A week back, I suppose. Went for a casual walk and found a bunch of em.


----------



## Guttersnipe (Jan 28, 2021)

My dad was really into astronomy when I was a kid. Sometimes we'd get up really early, go to a secluded spot, and see what we could find. I have good memories about catching a couple meteor showers. Nowadays, it just doesn't engross us as much.


----------



## pogopossum (May 11, 2021)

There is an international program, "Dark Sky" listing places that are particularly free of light pollution, for star viewing.
Many of these are in the US, as our Southwest has many wild and frequently unclouded spots.
But it is international.
LINK
And here is a LINK 2 to Brit locales.

Miz Pogo and I are going to our nearest, in Pennsylvania,USA, as part of a trip this summer.


----------



## JunkMonkey (Jun 29, 2021)

I have pretty dark skies where I live.  And my bed is right under a big skylight in a low coombed ceiling - on  the darker side of the house.  So when it's not fecking raining (which it does a lot round here)  I get to lie in bed and look up at the stars sometimes.  I don't know whether it's because I'm so far north but I nearly always see at least one polar orbit satellite going overhead each time I do.  There's no mistaking them.


----------



## alexvss (Jun 29, 2021)

Think I've never went stargazing my whole life, but if someday I have the chance to go to a "dark sky park" I won't miss it.


----------



## Saiyali (Jun 29, 2021)

I look at the night sky all the time! I live on the side of a hill with no other town for miles in the direction I see (west) so I get an amazing view of the western sky from N to S - but no eastern view (because of the hill). I love the movement through the seasons, and sometimes I try to picture the spinning and wobbling of the ball I'm stuck to the side of. But the scale is too vast .. and honestly, the whole idea of being inside a film of air around a rock that is essentially careering around a star again and again, wobbling away in the void is .. a bit scary if I look too close at it...

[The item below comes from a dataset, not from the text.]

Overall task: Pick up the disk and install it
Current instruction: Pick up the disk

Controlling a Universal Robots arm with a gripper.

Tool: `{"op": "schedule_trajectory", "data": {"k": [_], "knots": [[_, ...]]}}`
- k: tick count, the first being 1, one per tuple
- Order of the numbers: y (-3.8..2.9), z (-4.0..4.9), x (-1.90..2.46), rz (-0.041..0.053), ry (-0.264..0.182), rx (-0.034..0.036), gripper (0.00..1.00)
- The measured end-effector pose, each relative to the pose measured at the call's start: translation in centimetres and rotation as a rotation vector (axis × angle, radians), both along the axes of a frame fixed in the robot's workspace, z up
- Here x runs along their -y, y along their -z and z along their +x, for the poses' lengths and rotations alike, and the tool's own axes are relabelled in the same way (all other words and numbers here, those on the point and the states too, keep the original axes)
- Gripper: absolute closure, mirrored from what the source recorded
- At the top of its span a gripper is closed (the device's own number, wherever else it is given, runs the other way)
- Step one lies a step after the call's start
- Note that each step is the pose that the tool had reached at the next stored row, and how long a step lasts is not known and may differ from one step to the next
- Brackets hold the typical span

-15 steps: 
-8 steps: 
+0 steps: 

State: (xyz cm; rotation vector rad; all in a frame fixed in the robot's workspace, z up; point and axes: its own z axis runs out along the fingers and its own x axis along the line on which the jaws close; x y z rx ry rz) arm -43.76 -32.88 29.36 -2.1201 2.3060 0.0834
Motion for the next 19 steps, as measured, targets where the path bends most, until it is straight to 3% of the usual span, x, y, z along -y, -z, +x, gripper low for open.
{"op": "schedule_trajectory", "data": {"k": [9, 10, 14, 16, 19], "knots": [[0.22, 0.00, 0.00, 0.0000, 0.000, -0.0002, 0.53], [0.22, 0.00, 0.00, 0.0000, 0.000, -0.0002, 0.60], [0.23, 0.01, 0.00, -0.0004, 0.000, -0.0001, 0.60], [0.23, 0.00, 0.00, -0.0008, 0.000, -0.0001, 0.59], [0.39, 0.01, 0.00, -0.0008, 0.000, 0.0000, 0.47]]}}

I have a simple telescope but i tend to prefer just looking with my eyes. Making a mental map of our immediate vicinity, you know .. for when I get kidnapped etc.

My favourite astronomy site is In The Sky.org because you can set it to show your actual sky, then it's easy to learn about what's what.

I'm really into names of stars and other celestial bodies from languages other than English and cultures other than European. I like that stars and planets and the moon are features of every human experience ever, and in fact more so than now because of the amount of light pollution we live with. I suspect stars played a bigger role in everyone's life before the spread of science and technology that has explained so much of what all that stuff in the night sky actually is, and what it means. Or rather, what it means that _we _mean.

Here's a picture of Saturn through my telescope a couple of years ago. Not exactly Hubble! But recognizable.
(the actual view was much clearer .. this was from a phone camera held against the eyepiece .. low tech DIY!)


----------



## Rodders (Jul 1, 2021)

I thought this chart symbols of both the Zodiac and the Solar System was quite interesting.


----------



## Ori Vandewalle (Jul 1, 2021)

Saiyali said:


> Here's a picture of Saturn through my telescope a couple of years ago. Not exactly Hubble! But recognizable.
> (the actual view was much clearer .. this was from a phone camera held against the eyepiece .. low tech DIY!)
> 
> View attachment 79672



I've got a similarly blurry Saturn picture from a few years back:





I live in a suburb outside of DC, so I'm never far from city lights, and there are plenty of hills and trees around to block the horizon. But I've got two telescopes and a pair of binoculars I wheel out from time to time, and I can occasionally get some bad cell phone camera pics of what I see.


----------